My last post sparked some interesting discussion about the economics of the Internet. With all due respect to my co-blogger Hance, though, this is precisely the sort of thing I was talking about:
[Tim’s post] unfortunately overlooks the essence of what NN regulation is really about as far as commercial entities are concerned, i.e., profitable online properties don’t want to be asked or obliged to negotiate service agreements with network providers in which they agree to share some of their profits with network providers for the upkeep of the Internet and for the improvement of the overall online experience — just like retailers in a shopping mall share a small percentage of their profits with the landlord.

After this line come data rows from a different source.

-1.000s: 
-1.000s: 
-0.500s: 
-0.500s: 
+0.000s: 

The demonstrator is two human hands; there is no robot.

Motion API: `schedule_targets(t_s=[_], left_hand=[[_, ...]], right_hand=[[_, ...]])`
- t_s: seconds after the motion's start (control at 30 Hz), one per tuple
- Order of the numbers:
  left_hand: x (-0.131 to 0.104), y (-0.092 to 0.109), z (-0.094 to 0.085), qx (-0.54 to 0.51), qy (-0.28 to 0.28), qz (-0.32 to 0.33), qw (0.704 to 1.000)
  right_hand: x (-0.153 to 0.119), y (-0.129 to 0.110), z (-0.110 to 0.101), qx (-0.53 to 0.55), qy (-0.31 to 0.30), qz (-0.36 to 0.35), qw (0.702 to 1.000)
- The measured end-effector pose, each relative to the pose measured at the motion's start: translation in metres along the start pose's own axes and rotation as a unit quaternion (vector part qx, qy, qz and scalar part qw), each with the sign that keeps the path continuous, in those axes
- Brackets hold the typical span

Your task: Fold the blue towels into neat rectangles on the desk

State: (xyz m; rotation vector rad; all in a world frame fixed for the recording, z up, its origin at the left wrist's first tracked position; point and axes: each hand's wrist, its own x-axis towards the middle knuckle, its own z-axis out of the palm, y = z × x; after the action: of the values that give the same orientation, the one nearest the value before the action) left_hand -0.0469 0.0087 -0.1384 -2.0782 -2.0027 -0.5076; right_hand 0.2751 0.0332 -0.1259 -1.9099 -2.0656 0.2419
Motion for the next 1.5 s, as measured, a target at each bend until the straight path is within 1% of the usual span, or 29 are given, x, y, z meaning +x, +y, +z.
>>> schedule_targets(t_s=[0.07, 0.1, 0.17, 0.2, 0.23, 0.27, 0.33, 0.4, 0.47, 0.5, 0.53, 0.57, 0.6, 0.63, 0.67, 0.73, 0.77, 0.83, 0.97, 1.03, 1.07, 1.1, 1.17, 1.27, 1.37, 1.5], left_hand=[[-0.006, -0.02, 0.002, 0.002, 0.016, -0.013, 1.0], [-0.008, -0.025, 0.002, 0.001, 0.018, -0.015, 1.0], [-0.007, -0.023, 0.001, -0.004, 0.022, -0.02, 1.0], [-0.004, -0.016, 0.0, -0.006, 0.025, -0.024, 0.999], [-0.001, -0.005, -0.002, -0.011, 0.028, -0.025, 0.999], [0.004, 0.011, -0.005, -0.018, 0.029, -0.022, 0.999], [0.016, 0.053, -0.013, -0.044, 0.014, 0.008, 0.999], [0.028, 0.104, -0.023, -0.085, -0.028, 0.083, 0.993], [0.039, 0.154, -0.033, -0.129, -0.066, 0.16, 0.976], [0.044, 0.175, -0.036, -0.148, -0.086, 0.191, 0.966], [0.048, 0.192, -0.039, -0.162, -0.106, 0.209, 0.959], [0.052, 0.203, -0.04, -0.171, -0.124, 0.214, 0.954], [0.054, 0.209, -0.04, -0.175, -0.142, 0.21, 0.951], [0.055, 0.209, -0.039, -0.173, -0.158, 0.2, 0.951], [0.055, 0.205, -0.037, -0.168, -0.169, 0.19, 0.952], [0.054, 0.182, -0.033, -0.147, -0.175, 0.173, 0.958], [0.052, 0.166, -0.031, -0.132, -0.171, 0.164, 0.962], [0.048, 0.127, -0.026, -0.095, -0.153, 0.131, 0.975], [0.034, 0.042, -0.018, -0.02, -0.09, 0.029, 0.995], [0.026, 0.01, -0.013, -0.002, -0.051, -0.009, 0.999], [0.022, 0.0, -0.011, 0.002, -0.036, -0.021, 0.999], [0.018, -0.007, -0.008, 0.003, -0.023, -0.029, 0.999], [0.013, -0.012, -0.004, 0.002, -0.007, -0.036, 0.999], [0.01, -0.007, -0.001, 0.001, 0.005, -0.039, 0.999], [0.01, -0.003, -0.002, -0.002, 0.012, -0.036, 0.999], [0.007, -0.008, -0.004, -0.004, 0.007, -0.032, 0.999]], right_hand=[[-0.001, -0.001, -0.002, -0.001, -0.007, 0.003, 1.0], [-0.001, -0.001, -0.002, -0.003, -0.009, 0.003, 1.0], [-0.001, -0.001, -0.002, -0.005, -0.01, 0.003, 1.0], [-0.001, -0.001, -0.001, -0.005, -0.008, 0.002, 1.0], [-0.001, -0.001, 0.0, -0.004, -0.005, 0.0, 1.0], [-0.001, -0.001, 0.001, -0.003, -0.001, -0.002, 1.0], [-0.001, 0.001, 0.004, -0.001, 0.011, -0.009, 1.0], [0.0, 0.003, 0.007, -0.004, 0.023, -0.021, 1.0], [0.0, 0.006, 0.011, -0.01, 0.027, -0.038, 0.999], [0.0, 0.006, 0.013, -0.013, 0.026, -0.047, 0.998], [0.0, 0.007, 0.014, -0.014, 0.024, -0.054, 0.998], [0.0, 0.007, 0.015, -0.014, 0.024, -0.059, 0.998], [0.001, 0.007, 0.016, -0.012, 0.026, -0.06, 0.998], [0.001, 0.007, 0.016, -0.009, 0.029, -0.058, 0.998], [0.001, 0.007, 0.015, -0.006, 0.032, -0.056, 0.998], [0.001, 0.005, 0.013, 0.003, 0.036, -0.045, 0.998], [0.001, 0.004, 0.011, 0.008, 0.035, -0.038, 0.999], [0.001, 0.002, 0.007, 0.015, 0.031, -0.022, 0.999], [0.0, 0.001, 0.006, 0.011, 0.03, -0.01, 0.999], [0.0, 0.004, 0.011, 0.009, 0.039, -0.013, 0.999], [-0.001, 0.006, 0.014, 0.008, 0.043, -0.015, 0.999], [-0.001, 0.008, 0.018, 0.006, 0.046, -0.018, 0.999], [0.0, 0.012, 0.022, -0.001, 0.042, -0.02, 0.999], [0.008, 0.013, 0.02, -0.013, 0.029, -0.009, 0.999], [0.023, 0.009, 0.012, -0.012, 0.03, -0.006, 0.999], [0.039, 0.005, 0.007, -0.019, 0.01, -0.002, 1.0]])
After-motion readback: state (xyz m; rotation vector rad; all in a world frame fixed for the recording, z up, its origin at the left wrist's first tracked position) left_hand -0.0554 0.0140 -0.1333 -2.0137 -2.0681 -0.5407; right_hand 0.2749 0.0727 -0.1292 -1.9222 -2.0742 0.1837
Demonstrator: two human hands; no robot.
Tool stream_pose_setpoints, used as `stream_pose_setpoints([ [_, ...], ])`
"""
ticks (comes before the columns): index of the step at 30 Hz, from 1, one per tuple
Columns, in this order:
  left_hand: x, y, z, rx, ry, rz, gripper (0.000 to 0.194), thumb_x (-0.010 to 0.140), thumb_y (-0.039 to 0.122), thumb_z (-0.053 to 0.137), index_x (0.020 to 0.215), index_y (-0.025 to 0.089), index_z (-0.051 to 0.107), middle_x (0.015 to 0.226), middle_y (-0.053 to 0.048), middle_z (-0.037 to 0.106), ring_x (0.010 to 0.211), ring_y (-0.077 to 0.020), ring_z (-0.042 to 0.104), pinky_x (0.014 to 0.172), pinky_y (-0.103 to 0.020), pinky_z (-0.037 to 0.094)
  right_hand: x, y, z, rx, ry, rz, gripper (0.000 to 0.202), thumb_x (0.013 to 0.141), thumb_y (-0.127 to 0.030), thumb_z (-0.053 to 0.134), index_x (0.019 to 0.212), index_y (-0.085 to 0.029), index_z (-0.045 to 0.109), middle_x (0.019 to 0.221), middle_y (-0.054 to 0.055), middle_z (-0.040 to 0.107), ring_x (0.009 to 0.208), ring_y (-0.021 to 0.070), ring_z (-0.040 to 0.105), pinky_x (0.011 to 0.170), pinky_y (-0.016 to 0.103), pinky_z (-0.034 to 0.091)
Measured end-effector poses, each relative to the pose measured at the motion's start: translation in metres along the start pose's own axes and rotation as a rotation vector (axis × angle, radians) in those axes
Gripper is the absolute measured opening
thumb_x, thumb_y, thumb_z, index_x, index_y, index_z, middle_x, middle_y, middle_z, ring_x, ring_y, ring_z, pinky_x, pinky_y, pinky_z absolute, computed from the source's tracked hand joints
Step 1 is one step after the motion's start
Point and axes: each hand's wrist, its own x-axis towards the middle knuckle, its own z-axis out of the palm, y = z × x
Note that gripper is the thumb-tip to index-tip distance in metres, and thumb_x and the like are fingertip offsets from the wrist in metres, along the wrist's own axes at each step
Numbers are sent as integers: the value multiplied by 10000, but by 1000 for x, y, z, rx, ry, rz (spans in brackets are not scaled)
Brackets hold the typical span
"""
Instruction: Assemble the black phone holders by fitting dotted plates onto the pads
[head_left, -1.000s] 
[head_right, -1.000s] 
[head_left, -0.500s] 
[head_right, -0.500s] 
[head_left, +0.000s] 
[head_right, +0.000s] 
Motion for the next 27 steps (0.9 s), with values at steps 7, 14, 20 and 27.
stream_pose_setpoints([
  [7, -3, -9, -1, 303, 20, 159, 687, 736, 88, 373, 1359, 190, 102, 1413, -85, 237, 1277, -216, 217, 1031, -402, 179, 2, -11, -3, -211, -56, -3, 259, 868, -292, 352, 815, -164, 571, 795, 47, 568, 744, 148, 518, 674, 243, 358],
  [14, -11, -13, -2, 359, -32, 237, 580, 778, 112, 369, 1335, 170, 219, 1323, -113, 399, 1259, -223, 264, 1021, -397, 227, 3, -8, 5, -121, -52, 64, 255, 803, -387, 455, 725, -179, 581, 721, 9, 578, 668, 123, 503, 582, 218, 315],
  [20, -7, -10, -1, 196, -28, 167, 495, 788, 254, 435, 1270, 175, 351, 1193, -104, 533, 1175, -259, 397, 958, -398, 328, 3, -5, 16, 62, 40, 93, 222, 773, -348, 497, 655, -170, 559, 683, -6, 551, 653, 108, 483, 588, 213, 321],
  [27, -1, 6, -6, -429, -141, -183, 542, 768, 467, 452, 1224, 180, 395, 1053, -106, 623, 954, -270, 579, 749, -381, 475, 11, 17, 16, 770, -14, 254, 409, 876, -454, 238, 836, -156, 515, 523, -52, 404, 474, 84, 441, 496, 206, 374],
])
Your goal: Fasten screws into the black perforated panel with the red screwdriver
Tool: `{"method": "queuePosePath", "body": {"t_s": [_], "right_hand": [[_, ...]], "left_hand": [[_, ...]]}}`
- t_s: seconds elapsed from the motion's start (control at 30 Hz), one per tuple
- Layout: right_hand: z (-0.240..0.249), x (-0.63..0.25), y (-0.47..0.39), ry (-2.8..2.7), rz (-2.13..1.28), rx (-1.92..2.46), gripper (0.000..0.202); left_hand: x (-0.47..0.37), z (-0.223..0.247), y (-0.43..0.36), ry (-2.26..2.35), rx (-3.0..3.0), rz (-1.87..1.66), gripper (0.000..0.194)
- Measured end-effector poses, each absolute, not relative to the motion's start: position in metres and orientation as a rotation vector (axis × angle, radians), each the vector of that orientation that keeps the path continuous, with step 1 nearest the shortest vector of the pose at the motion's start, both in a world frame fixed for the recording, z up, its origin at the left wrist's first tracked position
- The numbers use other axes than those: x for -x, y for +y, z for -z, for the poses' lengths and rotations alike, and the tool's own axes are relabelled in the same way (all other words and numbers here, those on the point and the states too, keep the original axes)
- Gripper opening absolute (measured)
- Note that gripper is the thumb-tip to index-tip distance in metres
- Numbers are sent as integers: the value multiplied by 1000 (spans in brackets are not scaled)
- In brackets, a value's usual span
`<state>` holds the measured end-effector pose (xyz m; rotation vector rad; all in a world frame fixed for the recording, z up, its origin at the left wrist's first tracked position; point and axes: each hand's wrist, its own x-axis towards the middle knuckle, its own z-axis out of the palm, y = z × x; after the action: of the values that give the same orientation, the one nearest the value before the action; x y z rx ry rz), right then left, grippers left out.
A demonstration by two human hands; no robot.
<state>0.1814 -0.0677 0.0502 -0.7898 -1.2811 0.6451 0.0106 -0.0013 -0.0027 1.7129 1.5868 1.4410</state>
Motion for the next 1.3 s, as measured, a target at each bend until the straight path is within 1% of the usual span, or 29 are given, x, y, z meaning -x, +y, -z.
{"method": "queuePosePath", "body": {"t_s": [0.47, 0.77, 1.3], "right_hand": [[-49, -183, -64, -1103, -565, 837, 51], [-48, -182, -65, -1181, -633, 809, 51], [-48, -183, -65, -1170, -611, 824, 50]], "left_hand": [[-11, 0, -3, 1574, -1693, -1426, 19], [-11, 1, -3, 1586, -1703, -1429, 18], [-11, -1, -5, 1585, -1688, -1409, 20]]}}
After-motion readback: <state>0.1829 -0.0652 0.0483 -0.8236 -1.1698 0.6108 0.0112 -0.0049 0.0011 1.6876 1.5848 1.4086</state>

Bret likewise says that “NN advocates have for several years now wanted to force service providers into one business plan where the end-user pays ALL the costs of the network.” It will surely be news to Eric Schmidtt, Steve Ballmer, and Jerry Yang that they aren’t “obliged to negotiate service agreements with network providers.” In point of fact, Google, Microsoft, Yahoo! and other big service providers pay millions of dollars to their ISPs to help finance the “upkeep of the Internet.” The prices they pay are negotiated in a fully competitive market.
Here’s a thumbnail sketch of how the Internet is structured: it’s made up of thousands of networks of various sizes, with lots and lots of interconnections between them. When two networks decide to interconnect, they typically evaluate their relative sizes. If one network is larger or better-connected than the other, the smaller network will typically pay the larger network for connectivity. If the networks are roughly the same size, they will typically swap traffic on a settlement-free basis.
The result is that a typical packet on the Internet will generally go “upstream” to progressively larger networks, it may then cross a peering point between two equally-sized networks, and then it will go back “downstream” to its destination. Payments along any route flow “upstream” from each end to the peering point in the middle. The net result is that each side of any given connection roughly pays his cost to get to his side of the Internet’s “backbone.” Google pays the cost of getting its traffic to the backbone, and then consumers pay the cost of getting the traffic from the backbone to their homes.
I take Hance’s complaint to be that Google should be paying for more than just its “half” of the connection: that Google should help defray the costs of getting packets from the backbone to individual consumers. To take Hance’s shopping mall example, this would be akin to Macy’s being required to contribute to the upkeep not only of the streets around its store, but also to the residential streets and driveways of every one of its customers, no matter how far away those customers live. That’s not how we do street finance, and it’s not how Internet pricing works either.
He doesn’t really elaborate on why this model would be better, but the primary reason not to do so is a matter of simple arithmetic. Under the present Internet architecture, any given node on the network only has to negotiate contractual relationships with the nodes immediately adjacent to it. For most people, that’s a single payment to the people “upstream.” For ISPs, that may mean paying a handful of different companies for “upstream” connectivity and charging a lot of “downstream” people for access. The result is that the number of contractual relationships is of the same order of magnitude as the number of nodes on the network.
In contrast, if every pair of nodes on the network needed to negotiate a contractual relationship, the number of contracts is potentially the square of the number of nodes. There are about a billion nodes on the Internet, so there could theoretically be 10^18 contracts signed. Even if we just assume contracts between websites and residential ISPs, we’re still talking about millions of websites and thousands of ISPs. Abandoning the current peering model for some kind of cost-recovery model would mean an enormous increase in logistical overhead.
Bret says that “we should let the market find the way in this dynamic arena,” and I agree. The thing is, the market has been finding the way for the last decade; that’s how we got the current “bill and keep” pricing structure. Which is precisely why I think it’s silly for free-market social scientists to be criticizing it. It’s one thing to say that the FCC shouldn’t rule out alternative pricing mechanisms—I quite agree—but it’s quite another to suggest that the status quo is defective and needs to be changed posthaste. I think both the evidence and libertarian theory suggest otherwise.